Newport Heights Medical Campus will include the capacity for technological features unlikely to be found in the older buildings.

Image courtesy of Real Estate Development Associates

With an aging, outdated stock of medical office buildings (MOBs) with high occupancy rates in the Newport Beach, Calif., area, one developer is forging ahead with plans to build two new outpatient health care facilities that will support new technology.   

The two adjacent facilities will include the capacity for technological features unlikely to be found in the older MOBs, says Jason Krotts, a principal with Real Estate Development Associates (REDA), Newport Beach.

Newport Heights Medical Campus, which will comprise a combined 64,000 square feet of space, will provide data management and other digital services at a lower cost by utilizing a more nimble local service provider rather than a national company, Krotts says.

Balboa Technologies, also of Newport Beach, can scale bandwidth to fit the needs of building owners, a major advantage as REDA works at signing leases with physician groups and doctors whose technology needs won’t be known until they agree to a deal, adds Krotts.   

With increased use of digital technology for functions from maintaining electronic health records to signage for marketing to patient directories, the bandwidth flexibility will allow REDA to accommodate all physicians and reduce costs, he says.

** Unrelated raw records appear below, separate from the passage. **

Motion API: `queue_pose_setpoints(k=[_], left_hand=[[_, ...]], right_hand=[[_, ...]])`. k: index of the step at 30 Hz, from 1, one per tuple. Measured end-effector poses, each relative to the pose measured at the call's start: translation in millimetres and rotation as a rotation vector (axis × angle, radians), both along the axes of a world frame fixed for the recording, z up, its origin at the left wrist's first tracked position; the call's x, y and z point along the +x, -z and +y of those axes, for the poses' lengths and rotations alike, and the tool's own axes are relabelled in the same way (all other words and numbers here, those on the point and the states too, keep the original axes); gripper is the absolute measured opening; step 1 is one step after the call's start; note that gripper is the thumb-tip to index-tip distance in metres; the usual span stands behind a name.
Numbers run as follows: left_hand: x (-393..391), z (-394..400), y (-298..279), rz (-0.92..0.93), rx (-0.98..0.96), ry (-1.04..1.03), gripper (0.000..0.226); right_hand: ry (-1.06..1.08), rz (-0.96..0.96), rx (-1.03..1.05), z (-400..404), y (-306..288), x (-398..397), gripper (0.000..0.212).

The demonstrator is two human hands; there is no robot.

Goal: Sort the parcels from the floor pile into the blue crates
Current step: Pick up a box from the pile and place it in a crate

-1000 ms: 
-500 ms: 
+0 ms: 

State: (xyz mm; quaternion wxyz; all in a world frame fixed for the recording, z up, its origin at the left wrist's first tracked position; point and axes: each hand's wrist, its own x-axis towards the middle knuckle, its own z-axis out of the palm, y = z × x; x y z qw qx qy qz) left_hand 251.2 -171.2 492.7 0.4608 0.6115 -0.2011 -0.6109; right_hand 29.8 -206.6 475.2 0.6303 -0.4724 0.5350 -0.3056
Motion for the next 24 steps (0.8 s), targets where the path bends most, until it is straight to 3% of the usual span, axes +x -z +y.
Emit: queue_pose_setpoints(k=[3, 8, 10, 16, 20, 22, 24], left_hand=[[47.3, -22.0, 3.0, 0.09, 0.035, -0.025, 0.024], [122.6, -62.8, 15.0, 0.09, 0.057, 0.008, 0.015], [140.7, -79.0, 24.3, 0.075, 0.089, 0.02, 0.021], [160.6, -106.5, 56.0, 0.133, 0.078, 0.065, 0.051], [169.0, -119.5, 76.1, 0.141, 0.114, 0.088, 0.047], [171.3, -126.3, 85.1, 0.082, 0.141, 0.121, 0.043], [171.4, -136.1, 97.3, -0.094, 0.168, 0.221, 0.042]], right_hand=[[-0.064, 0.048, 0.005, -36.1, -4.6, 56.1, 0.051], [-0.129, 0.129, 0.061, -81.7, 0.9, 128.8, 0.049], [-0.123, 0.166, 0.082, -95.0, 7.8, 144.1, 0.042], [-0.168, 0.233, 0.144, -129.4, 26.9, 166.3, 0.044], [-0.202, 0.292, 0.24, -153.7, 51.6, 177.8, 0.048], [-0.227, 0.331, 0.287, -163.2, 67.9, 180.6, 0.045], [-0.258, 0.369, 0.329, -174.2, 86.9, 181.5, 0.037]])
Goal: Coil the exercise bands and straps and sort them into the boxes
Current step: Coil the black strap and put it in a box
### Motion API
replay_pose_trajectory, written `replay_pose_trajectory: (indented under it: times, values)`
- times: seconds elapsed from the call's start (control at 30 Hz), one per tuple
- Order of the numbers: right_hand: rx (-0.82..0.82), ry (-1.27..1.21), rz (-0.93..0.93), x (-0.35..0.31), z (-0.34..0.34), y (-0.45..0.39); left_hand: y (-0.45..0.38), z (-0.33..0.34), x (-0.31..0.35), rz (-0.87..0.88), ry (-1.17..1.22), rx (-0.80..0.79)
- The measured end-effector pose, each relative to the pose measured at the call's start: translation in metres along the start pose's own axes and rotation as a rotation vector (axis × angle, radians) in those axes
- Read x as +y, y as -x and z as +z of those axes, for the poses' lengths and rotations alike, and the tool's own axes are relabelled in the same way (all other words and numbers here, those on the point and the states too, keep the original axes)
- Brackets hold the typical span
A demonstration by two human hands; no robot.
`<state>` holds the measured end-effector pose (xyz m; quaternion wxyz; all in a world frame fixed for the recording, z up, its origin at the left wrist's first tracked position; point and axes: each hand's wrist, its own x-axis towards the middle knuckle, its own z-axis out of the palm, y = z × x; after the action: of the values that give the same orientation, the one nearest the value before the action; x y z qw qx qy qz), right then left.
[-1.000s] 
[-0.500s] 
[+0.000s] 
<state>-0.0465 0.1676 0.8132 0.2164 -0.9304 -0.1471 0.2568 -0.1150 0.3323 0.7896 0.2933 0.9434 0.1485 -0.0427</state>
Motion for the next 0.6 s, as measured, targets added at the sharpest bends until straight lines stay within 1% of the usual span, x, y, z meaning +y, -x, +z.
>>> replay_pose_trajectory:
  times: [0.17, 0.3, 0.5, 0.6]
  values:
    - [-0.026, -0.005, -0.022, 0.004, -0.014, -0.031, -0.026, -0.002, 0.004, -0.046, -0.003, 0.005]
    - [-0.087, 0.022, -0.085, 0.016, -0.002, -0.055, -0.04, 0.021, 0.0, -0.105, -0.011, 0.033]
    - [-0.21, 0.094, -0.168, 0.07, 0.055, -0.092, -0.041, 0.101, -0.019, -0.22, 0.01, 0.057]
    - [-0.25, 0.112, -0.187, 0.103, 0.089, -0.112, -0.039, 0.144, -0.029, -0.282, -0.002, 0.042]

The focus on technological capacity also enables the architects to put patients first and free up space for clinical needs as opposed to cabinet storage found in older MOBs.    

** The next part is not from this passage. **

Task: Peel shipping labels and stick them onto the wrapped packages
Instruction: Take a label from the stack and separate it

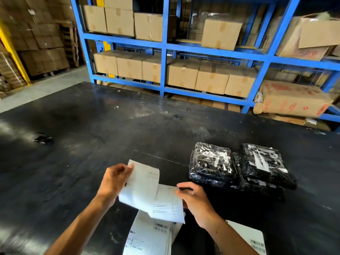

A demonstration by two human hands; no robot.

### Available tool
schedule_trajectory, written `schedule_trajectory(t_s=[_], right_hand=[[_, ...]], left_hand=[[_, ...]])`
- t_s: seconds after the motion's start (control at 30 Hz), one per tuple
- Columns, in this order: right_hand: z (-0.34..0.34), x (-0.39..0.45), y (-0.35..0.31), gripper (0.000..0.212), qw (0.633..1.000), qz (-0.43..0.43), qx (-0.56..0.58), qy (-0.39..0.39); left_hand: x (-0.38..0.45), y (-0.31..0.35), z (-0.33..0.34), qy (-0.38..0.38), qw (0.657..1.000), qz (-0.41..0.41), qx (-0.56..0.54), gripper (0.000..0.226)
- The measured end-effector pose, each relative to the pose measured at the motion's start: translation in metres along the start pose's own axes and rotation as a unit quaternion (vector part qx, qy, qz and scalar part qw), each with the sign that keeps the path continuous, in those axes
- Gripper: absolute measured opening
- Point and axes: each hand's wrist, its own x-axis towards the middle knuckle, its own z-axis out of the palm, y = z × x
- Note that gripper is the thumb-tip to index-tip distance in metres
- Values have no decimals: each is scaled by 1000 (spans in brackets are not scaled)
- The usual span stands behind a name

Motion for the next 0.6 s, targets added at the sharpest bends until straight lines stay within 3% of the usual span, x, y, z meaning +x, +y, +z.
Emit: schedule_trajectory(t_s=[0.17,0.27,0.33,0.43,0.5,0.6], right_hand=[[17,-2,22,19,992,49,-104,-55],[28,0,45,12,975,32,-203,-81],[28,2,52,5,949,-12,-302,-85],[18,7,43,24,896,-78,-426,-95],[10,4,23,22,893,-105,-422,-116],[-6,-5,-9,11,938,-137,-279,-151]], left_hand=[[4,16,-5,25,998,-9,-60,34],[-1,19,1,9,997,-24,-69,34],[-5,20,5,4,996,-35,-79,34],[-12,24,12,-3,993,-49,-111,32],[-14,28,16,-8,991,-63,-122,31],[-11,35,24,-10,990,-77,-117,31]])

“We approached the design for Newport Heights Medical Campus with the future of health care in mind,” says Mila Volkova, studio manager, Healthcare Design Studio, Ware Malcomb Inc., Irvine, Calif.

“No longer is there a space requirement for chart rooms or big rolling file cabinets of patient records, because it is all stored on a server or in the cloud,” she says.

By reducing storage needs, the firm designed the buildings with more space for exam, imaging or processing rooms so that clinical offices can be customized.

“This also allowed for greater flexibility in the size of individual medical offices so that each physician or team of physicians can utilize the space exactly to their patients’ needs,” Volkova says.

Additional space was saved in the facilities because physicians, who are not in the MOB every day, can share offices, waiting rooms and resources such as staffing, if appropriate, Krotts says.

Even digital branding screens can be shared and modified for individual needs. For example, the waiting room monitor can be switched to display content and even digital artwork appropriate to which doctor is in that day.

The medical campus has received approval from California's Office of Statewide Health Planning and Development to build an outpatient surgery center, Krotts says. Completion of the campus is expected in 2017.